### Required action
All of the data that follows should be retyped exactly, please, except the pictures.

========================================

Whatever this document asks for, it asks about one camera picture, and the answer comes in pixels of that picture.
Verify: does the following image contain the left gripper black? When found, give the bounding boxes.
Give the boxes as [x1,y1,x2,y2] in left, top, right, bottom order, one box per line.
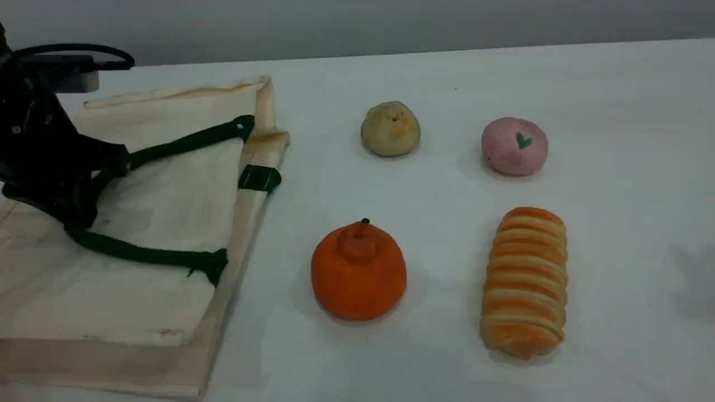
[0,60,132,228]

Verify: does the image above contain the white canvas handbag green handles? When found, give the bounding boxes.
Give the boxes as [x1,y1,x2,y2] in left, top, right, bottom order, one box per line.
[0,75,291,400]

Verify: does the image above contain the beige round egg yolk pastry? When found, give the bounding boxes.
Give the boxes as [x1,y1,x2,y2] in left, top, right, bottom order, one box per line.
[360,100,422,158]

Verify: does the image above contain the pink round pastry green leaf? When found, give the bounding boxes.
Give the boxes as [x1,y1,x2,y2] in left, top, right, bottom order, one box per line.
[482,116,549,177]

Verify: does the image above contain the orange tangerine shaped bread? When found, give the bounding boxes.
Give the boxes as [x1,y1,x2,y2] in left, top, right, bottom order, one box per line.
[311,218,408,322]

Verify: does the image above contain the long striped golden bread roll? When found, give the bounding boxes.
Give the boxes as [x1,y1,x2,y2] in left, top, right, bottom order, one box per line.
[479,207,569,361]

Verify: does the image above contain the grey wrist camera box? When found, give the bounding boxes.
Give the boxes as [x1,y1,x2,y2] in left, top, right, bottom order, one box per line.
[21,55,100,93]

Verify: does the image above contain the black camera cable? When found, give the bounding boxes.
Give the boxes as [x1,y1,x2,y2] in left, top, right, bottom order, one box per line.
[11,44,136,71]

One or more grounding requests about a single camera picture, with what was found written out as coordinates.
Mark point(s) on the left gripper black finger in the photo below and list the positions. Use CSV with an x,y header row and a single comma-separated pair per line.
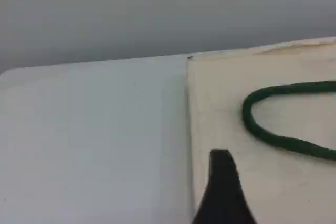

========================================

### Answer below
Whatever this document asks for, it asks about one camera picture, and the answer comes in pixels of that picture.
Verify: does the following image contain the left gripper black? When found, give the bounding boxes.
Give the boxes as [x1,y1,x2,y2] in left, top, right, bottom order, one box per line.
[0,60,132,228]

Verify: does the image above contain the white canvas handbag green handles? When found, give the bounding boxes.
Give the boxes as [x1,y1,x2,y2] in left, top, right, bottom order, one box per line.
[0,75,291,400]

Verify: does the image above contain the beige round egg yolk pastry? When found, give the bounding boxes.
Give the boxes as [x1,y1,x2,y2] in left, top, right, bottom order, one box per line.
[360,100,422,158]

Verify: does the image above contain the pink round pastry green leaf? When found, give the bounding boxes.
Give the boxes as [x1,y1,x2,y2] in left, top, right, bottom order, one box per line.
[482,116,549,177]

Verify: does the image above contain the orange tangerine shaped bread? When found, give the bounding boxes.
Give the boxes as [x1,y1,x2,y2] in left, top, right, bottom order, one box per line.
[311,218,408,322]

Verify: does the image above contain the long striped golden bread roll? When found, give the bounding boxes.
Give the boxes as [x1,y1,x2,y2] in left, top, right, bottom order, one box per line.
[479,207,569,361]

Verify: does the image above contain the grey wrist camera box? When found, give the bounding boxes.
Give the boxes as [x1,y1,x2,y2] in left, top, right, bottom order, one box per line.
[21,55,100,93]

Verify: does the image above contain the black camera cable? When found, give the bounding boxes.
Give the boxes as [x1,y1,x2,y2] in left, top, right, bottom order, one box per line.
[11,44,136,71]

One or more grounding requests about a single camera picture, with what was found written out as coordinates.
Mark point(s) on the left gripper black finger in the photo below and list the positions. Use CSV with an x,y header row and a single comma-separated pair per line.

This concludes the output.